▶ [TO DO]: Write the data out again exactly and in full.

▶ [SUPPLIED DATA]:
>>
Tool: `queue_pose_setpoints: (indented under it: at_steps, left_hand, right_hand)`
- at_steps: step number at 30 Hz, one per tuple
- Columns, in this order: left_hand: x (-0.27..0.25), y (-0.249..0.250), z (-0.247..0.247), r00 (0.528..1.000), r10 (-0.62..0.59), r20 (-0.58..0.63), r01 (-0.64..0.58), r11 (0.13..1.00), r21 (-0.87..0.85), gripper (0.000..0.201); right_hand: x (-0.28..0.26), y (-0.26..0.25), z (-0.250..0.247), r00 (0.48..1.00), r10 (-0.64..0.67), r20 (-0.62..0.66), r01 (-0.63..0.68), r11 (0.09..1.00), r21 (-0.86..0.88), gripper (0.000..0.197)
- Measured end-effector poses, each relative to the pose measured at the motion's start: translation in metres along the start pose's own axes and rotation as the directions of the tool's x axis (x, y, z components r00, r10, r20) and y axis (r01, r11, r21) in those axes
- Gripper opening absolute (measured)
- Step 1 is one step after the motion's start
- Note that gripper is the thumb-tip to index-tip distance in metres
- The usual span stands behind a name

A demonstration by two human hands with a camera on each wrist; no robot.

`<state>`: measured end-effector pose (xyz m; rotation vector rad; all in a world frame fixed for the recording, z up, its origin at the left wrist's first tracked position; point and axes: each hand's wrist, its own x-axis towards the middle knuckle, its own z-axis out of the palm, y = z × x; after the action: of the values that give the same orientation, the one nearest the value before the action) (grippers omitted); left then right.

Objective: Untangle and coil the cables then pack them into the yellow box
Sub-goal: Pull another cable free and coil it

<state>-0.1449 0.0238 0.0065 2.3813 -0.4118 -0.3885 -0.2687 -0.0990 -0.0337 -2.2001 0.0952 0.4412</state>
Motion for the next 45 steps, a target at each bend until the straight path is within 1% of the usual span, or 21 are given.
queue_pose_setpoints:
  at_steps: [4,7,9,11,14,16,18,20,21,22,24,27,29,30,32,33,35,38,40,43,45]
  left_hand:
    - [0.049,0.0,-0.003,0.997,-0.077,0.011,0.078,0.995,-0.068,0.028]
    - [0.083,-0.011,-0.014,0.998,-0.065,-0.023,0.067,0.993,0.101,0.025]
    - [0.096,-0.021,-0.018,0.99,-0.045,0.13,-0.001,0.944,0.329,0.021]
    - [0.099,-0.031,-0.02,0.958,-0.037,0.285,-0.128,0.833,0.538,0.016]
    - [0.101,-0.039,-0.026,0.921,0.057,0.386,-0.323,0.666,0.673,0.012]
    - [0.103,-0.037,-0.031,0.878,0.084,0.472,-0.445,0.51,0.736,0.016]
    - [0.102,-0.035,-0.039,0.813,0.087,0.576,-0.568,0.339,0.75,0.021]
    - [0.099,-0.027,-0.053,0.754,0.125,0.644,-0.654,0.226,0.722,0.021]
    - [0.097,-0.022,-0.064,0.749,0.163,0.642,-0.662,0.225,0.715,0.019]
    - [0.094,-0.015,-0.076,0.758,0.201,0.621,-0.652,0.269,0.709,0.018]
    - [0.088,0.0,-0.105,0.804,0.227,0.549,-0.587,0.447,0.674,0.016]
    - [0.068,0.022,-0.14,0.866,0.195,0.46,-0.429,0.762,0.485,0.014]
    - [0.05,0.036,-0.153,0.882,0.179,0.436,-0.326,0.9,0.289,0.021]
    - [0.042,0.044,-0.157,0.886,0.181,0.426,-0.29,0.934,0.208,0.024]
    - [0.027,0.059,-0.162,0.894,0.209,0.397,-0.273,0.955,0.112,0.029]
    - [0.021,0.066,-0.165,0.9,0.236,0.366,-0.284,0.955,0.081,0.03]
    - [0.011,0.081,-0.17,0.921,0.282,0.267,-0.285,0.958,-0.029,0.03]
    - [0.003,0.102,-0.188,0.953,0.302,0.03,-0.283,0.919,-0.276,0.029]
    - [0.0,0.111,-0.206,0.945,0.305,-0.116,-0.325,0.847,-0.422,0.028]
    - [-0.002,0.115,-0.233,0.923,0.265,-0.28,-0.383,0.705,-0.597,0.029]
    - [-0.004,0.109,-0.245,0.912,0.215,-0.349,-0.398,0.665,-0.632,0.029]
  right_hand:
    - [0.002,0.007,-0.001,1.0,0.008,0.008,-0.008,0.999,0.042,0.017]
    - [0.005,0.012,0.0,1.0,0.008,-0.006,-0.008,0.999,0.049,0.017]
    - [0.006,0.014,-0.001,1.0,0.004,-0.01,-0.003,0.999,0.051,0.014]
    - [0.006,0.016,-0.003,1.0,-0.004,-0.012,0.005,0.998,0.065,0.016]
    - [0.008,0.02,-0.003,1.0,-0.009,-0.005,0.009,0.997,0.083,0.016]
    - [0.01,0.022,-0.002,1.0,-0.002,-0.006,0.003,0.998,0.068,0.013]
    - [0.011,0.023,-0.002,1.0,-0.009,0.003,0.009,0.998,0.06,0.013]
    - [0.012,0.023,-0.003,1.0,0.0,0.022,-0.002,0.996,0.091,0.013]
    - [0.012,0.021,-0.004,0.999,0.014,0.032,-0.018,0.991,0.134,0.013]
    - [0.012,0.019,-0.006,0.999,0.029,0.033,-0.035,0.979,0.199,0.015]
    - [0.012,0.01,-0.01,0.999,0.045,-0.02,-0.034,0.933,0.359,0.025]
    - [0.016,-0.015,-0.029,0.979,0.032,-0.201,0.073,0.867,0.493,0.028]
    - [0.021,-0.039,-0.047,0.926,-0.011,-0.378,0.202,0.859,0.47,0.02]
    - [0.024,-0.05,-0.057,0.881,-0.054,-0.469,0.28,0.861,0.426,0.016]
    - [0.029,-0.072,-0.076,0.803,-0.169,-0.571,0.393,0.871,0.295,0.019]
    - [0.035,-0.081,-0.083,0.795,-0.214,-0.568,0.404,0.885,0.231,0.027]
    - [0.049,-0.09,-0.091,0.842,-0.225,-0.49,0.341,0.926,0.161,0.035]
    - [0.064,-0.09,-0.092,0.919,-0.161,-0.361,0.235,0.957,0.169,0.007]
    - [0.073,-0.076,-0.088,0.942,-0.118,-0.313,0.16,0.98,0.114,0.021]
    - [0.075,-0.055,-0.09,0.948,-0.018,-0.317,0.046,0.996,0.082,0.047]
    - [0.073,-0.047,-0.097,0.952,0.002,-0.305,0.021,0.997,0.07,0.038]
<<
▶ [ANSWER AREA]:
Tool: `queue_pose_setpoints: (indented under it: at_steps, left_hand, right_hand)`
- at_steps: step number at 30 Hz, one per tuple
- Columns, in this order: left_hand: x (-0.27..0.25), y (-0.249..0.250), z (-0.247..0.247), r00 (0.528..1.000), r10 (-0.62..0.59), r20 (-0.58..0.63), r01 (-0.64..0.58), r11 (0.13..1.00), r21 (-0.87..0.85), gripper (0.000..0.201); right_hand: x (-0.28..0.26), y (-0.26..0.25), z (-0.250..0.247), r00 (0.48..1.00), r10 (-0.64..0.67), r20 (-0.62..0.66), r01 (-0.63..0.68), r11 (0.09..1.00), r21 (-0.86..0.88), gripper (0.000..0.197)
- Measured end-effector poses, each relative to the pose measured at the motion's start: translation in metres along the start pose's own axes and rotation as the directions of the tool's x axis (x, y, z components r00, r10, r20) and y axis (r01, r11, r21) in those axes
- Gripper opening absolute (measured)
- Step 1 is one step after the motion's start
- Note that gripper is the thumb-tip to index-tip distance in metres
- The usual span stands behind a name

A demonstration by two human hands with a camera on each wrist; no robot.

`<state>`: measured end-effector pose (xyz m; rotation vector rad; all in a world frame fixed for the recording, z up, its origin at the left wrist's first tracked position; point and axes: each hand's wrist, its own x-axis towards the middle knuckle, its own z-axis out of the palm, y = z × x; after the action: of the values that give the same orientation, the one nearest the value before the action) (grippers omitted); left then right.

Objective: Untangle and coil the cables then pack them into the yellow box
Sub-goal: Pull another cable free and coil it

<state>-0.1449 0.0238 0.0065 2.3813 -0.4118 -0.3885 -0.2687 -0.0990 -0.0337 -2.2001 0.0952 0.4412</state>
Motion for the next 45 steps, a target at each bend until the straight path is within 1% of the usual span, or 21 are given.
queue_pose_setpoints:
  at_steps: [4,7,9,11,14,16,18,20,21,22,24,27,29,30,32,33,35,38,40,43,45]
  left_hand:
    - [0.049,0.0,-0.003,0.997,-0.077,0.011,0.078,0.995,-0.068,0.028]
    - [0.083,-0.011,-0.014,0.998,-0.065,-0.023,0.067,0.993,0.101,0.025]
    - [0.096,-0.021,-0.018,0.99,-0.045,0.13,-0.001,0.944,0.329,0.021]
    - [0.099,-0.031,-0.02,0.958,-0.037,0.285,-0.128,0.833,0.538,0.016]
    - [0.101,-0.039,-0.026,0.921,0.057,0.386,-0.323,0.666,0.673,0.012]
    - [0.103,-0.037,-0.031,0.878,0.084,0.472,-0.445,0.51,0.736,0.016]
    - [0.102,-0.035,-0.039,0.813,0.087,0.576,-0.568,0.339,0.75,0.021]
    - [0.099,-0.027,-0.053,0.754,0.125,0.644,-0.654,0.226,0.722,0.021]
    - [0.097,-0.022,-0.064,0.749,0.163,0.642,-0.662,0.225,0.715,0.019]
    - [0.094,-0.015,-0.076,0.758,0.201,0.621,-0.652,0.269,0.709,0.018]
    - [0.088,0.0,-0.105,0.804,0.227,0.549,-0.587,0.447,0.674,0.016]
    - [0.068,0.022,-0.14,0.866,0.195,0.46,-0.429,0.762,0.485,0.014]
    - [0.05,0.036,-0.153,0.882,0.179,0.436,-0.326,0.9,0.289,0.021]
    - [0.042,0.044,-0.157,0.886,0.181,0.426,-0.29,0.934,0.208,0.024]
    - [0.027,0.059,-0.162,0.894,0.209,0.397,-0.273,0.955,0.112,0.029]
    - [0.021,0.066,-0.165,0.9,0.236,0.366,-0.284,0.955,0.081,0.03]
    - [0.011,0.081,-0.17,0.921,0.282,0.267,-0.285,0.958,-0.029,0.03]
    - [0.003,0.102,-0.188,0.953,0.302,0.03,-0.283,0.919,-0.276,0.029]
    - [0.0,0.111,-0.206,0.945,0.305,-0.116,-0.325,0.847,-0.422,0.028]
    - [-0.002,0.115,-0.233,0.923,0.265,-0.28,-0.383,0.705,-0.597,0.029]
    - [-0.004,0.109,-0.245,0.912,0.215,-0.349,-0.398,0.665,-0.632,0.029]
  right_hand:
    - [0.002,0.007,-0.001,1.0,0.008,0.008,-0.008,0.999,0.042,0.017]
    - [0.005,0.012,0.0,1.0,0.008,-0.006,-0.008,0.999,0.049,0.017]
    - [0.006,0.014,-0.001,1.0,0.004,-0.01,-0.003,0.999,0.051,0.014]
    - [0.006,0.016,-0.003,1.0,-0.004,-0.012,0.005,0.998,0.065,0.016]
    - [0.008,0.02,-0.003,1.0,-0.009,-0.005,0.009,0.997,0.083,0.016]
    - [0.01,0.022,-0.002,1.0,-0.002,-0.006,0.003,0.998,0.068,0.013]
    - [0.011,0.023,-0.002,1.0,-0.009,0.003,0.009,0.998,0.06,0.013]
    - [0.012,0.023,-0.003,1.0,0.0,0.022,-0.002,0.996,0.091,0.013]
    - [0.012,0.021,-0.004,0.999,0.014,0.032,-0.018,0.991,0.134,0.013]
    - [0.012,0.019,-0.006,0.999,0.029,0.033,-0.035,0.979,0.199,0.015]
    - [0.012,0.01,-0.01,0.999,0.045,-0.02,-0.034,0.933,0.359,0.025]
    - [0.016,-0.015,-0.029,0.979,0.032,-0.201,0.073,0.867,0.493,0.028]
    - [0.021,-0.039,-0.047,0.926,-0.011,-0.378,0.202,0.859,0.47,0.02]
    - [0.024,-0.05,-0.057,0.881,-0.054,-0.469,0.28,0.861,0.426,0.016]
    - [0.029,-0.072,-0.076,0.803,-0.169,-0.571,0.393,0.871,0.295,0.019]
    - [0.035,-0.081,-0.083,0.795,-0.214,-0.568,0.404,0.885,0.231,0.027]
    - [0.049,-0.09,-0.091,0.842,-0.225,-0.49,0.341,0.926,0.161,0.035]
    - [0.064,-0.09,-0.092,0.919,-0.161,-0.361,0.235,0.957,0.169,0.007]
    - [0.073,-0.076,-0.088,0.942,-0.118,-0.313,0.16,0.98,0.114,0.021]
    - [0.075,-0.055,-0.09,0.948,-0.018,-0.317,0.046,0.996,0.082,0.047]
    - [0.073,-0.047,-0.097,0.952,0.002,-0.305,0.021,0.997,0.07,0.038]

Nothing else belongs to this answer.